Highlights & Insights

  • Changing the function class is a rare innovation: This is one of the first systematic proofs that non-polynomial / non-element-wise activation classes (rational functions) can be competitive in generative models.
  • Translating number theory to engineering efficiency: Using continuants to reduce \(d\) divisions to 1 based on the property that "gradients are also continuant ratios" is elegant.
  • Plug-in compatibility: Since it replaces specific modules, the training/inference pipeline (tokenizer, KV cache, LoRA) remains unchanged, reducing adoption costs nearly to zero.
  • Dyadic training as a general trick: Gradually releasing higher-order rational corrections is a valuable method for controlling the instability of rational networks.

Limitations & Future Work

  • Closed source: Limits independent reproduction.
  • Scaling evidence: Missing verification on 7B+ scales.
  • Incompatible with modern attention stacks: CAttnM still requires \(l \times l\) softmax, making it hard to integrate directly with FlashAttention.
  • Numerical stability: While \(\epsilon\)-clipping prevents poles, it is unclear how the model behaves near these boundaries in the long term.
  • vs.

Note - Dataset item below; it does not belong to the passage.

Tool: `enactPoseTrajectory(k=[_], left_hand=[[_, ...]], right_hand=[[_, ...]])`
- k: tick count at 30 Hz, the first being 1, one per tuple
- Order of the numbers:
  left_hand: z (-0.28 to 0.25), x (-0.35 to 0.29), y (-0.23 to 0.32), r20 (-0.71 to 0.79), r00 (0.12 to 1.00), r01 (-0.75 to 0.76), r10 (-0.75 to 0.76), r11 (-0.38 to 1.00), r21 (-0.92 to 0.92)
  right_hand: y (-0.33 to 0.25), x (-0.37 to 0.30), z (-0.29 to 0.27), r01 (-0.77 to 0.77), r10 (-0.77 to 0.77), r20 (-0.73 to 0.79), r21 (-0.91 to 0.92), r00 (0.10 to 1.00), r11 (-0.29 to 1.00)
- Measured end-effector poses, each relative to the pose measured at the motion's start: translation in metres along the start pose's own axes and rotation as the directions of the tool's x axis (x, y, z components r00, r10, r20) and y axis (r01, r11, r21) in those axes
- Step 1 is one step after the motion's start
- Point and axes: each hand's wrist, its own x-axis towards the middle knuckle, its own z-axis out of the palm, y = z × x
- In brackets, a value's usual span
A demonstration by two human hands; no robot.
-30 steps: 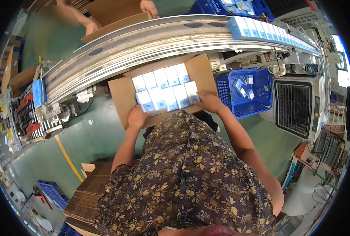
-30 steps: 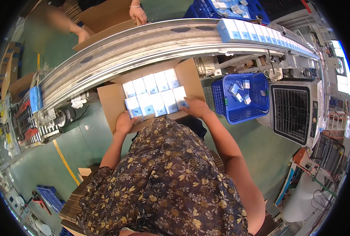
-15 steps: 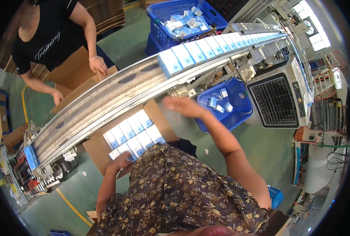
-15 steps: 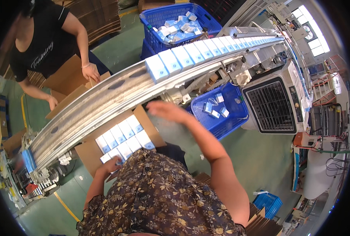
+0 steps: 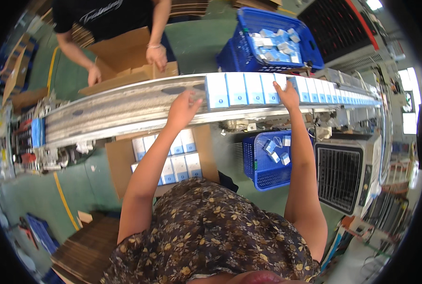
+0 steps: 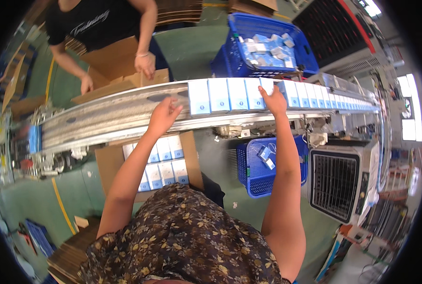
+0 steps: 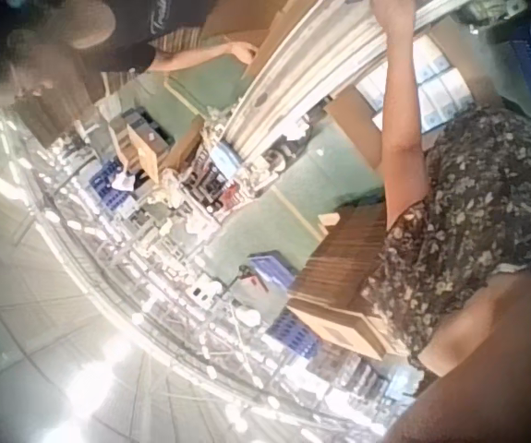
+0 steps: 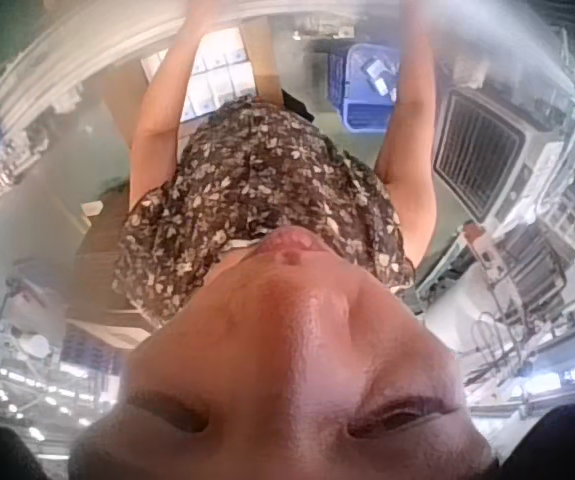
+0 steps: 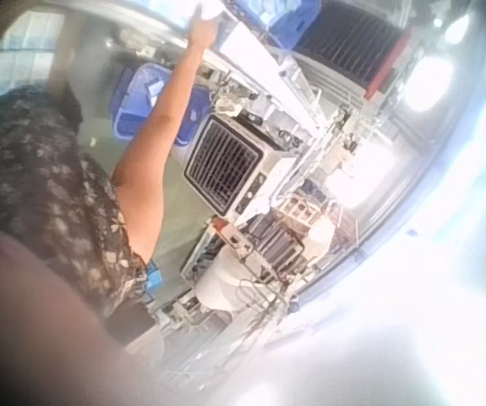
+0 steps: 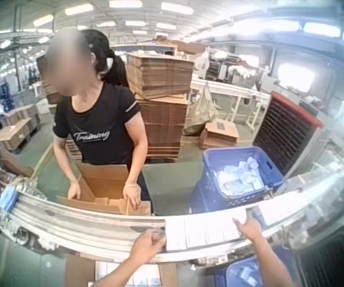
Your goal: The person packs small white boxes from a conveyor belt into a larger cardboard box. They arrange the items in rows, close the cardboard box, and place it on a stack of other boxes before retrieving a new empty box to continue the process.
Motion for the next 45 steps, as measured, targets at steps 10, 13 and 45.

Synthesizer/Sparse Attention: Superiority at lower parameter counts suggests changing function classes is more effective than structural pruning.
  • vs. GQA: GQA compresses parameters via head sharing; CoFrNet replaces the whole QKV calculation. These are orthogonal and can be combined (as verified on Llama).
  • vs. CoFrNets (2021): This work scales the concept from simple supervised learning to complex engineering challenges like causality and multi-dimensional outputs.

Rating

  • Novelty: ⭐⭐⭐⭐⭐ Bringing continued fractions to language generation is a high-level innovation.
  • Experimental Thoroughness: ⭐⭐⭐⭐ Broad coverage across GPT2/Llama and multiple benchmarks; missing 7B+ and direct wall-clock against Mamba.
  • Writing Quality: ⭐⭐⭐⭐ Rigorous math; somewhat dense notation.
  • Value: ⭐⭐⭐⭐ Highly practical for industry parameter reduction while opening new academic research directions.